__Exercise directions__
Starting with the first line, output the data exactly, through to the last line.

══ Data ══

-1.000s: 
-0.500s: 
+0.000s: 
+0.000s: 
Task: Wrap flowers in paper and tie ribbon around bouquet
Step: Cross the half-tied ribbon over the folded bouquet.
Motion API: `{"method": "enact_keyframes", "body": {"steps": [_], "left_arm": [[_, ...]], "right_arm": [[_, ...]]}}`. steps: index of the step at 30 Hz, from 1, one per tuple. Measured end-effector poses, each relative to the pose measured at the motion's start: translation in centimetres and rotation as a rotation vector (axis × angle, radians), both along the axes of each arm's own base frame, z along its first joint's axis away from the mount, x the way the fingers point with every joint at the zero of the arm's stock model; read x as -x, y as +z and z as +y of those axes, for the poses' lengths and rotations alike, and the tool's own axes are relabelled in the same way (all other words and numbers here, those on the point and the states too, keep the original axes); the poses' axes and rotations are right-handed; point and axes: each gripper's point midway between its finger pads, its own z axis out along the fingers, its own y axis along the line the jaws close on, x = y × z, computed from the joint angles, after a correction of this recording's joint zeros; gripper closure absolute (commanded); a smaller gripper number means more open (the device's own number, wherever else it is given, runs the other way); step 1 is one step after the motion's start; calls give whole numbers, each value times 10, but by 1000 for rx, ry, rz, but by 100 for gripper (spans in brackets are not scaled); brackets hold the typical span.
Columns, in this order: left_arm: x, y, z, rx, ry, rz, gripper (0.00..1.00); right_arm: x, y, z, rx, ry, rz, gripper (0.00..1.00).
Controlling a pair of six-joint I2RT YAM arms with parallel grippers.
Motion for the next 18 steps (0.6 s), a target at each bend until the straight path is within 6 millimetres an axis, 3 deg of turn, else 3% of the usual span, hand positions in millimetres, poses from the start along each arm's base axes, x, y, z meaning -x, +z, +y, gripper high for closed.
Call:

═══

__Task answer__
-1.000s: 
-0.500s: 
+0.000s: 
+0.000s: 
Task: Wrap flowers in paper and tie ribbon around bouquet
Step: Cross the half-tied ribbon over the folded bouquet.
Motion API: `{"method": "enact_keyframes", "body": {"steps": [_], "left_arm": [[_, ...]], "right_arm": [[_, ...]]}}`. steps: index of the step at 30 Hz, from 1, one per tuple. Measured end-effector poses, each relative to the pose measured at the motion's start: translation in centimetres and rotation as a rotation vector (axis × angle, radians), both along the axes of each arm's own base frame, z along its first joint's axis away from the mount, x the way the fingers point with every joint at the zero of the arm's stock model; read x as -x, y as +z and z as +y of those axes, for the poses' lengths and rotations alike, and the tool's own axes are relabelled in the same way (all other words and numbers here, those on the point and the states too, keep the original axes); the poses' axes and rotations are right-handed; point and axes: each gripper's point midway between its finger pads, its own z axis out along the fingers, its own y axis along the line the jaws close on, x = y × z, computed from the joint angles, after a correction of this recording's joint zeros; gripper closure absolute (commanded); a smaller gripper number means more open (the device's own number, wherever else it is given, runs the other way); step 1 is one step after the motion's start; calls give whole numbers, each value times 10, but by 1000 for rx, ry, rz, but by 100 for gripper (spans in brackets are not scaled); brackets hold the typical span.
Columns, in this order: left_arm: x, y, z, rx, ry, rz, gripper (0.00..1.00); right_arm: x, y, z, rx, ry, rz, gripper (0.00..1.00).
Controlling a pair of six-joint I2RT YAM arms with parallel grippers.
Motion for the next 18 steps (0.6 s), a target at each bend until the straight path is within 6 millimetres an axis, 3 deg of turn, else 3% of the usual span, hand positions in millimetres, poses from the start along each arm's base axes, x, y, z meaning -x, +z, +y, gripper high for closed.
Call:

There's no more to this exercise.